From: Simon Wunderlich <simon(a)open-mesh.com>
There are network setups where the current bridge loop avoidance can't
detect bridge loops. The minimal setup affected would consist of two
LANs and two separate meshes, connected in a ring like that:
A...(mesh1)...B
| |
(LAN1) (LAN2)
| |
C...(mesh2)...D
Since both the meshes and backbones are separate, the bridge loop
avoidance has not enough information to detect and avoid the loop
in this case.

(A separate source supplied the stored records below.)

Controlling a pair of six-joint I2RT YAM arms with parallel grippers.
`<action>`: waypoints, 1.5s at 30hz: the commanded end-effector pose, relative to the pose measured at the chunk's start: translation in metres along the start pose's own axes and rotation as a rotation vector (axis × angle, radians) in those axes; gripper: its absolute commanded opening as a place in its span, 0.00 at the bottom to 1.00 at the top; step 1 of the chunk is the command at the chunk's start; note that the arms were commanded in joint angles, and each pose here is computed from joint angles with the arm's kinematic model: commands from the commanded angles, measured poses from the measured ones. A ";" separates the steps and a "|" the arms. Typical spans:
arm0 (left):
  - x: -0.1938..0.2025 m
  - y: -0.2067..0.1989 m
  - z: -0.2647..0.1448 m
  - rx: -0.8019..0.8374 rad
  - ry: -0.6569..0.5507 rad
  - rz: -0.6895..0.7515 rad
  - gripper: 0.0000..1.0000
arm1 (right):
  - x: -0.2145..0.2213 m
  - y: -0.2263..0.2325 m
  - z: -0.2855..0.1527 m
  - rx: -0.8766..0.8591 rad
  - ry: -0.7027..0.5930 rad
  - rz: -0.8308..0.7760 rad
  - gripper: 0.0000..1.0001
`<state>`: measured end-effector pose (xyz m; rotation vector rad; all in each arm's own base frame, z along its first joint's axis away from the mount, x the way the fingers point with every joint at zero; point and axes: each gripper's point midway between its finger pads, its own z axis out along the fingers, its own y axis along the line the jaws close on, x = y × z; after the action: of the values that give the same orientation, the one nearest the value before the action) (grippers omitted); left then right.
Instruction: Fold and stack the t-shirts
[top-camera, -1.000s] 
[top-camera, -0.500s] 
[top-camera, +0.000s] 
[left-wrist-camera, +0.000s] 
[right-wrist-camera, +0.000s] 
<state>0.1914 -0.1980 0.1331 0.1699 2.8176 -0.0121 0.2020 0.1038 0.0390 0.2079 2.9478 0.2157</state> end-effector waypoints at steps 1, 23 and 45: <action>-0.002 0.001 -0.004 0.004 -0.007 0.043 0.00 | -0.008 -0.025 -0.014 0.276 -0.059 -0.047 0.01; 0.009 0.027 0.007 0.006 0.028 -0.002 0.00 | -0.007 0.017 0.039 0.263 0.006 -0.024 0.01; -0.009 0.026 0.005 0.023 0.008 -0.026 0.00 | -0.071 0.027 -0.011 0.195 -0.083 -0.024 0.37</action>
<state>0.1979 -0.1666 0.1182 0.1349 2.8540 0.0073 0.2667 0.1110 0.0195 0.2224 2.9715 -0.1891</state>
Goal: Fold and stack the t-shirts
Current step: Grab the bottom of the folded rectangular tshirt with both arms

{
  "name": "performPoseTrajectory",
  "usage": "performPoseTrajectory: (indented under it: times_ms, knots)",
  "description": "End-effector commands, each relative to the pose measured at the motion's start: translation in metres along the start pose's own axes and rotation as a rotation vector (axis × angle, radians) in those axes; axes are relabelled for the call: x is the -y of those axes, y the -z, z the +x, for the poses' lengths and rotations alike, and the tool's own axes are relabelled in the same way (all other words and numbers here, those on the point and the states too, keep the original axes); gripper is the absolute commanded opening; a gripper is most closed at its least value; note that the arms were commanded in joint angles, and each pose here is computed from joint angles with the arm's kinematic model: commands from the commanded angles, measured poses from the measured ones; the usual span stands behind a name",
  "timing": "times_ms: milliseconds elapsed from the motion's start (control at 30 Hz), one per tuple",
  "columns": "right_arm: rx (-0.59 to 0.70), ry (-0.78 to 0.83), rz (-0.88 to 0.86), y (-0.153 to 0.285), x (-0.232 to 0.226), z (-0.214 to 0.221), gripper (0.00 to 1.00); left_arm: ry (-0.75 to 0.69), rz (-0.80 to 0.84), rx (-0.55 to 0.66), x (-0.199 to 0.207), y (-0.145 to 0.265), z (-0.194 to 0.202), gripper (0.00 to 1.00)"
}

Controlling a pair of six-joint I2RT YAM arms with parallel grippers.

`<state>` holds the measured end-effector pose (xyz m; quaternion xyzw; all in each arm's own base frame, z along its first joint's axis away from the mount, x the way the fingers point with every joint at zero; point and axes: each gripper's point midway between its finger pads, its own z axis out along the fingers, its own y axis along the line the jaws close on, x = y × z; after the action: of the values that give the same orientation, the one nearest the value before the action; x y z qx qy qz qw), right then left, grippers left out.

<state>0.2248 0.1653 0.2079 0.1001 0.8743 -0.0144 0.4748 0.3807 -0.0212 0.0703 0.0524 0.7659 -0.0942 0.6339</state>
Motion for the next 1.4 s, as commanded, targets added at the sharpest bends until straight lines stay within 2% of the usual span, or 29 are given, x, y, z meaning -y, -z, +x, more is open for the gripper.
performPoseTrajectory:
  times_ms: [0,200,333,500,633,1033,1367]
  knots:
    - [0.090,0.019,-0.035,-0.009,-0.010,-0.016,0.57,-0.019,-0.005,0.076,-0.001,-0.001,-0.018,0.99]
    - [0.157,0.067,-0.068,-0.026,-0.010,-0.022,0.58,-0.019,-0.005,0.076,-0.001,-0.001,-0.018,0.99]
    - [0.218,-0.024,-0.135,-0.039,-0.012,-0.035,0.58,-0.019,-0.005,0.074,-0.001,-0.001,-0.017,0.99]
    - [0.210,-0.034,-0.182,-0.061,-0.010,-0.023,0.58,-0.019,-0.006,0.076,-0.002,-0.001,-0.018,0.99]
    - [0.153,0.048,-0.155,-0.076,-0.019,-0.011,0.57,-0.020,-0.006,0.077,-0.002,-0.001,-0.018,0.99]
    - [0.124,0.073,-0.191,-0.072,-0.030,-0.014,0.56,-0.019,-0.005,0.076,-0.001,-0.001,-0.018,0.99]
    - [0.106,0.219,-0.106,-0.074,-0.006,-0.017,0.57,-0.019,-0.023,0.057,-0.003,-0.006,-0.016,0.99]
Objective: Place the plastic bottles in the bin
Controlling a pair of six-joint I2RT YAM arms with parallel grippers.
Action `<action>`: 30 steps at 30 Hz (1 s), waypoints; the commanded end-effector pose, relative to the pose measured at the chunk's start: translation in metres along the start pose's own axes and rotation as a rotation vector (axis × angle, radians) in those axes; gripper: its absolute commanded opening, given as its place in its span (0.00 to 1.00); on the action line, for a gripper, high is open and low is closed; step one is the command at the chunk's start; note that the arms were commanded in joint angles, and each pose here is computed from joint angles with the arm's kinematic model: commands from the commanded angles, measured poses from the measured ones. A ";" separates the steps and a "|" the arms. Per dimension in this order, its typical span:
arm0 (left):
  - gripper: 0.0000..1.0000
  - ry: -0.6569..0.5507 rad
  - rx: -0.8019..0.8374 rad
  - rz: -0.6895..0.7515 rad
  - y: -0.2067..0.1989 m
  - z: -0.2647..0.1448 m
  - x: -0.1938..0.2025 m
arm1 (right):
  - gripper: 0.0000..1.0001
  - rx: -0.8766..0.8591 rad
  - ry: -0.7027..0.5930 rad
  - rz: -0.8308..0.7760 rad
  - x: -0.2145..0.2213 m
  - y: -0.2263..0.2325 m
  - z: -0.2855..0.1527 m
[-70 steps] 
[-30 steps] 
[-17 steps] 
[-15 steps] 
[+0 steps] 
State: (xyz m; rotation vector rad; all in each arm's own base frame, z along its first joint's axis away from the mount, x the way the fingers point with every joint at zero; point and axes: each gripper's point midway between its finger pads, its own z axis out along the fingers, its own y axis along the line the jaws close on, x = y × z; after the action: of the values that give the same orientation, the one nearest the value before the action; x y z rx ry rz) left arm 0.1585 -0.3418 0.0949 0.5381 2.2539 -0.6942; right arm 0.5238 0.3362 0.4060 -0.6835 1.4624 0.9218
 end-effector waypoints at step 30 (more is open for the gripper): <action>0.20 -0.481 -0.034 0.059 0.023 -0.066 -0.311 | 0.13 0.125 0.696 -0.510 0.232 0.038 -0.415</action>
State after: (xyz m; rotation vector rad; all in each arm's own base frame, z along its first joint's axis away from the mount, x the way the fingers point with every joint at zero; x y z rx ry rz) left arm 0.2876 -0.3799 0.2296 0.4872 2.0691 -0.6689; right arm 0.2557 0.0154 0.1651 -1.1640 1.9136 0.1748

Even if these scenarios can't be fixed easily,
these kind of loops can be detected.
This patch implements a periodic check (running every 60 seconds for
now) which sends a broadcast frame with a random MAC address on
each backbone VLAN. If a broadcast frame with the same MAC address
is received shortly after on the mesh, we know that there must be a
loop and report that incident as well as throw an uevent to let others
handle that problem.
Signed-off-by: Simon Wunderlich <simon(a)open-mesh.com>
---
bridge_loop_avoidance.c | 138 ++++++++++++++++++++++++++++++++++++++++++++++++
main.h | 4 ++
packet.h | 1 +
sysfs.c | 6 ++-
types.h | 8 +++
5 files changed, 155 insertions(+), 2 deletions(-)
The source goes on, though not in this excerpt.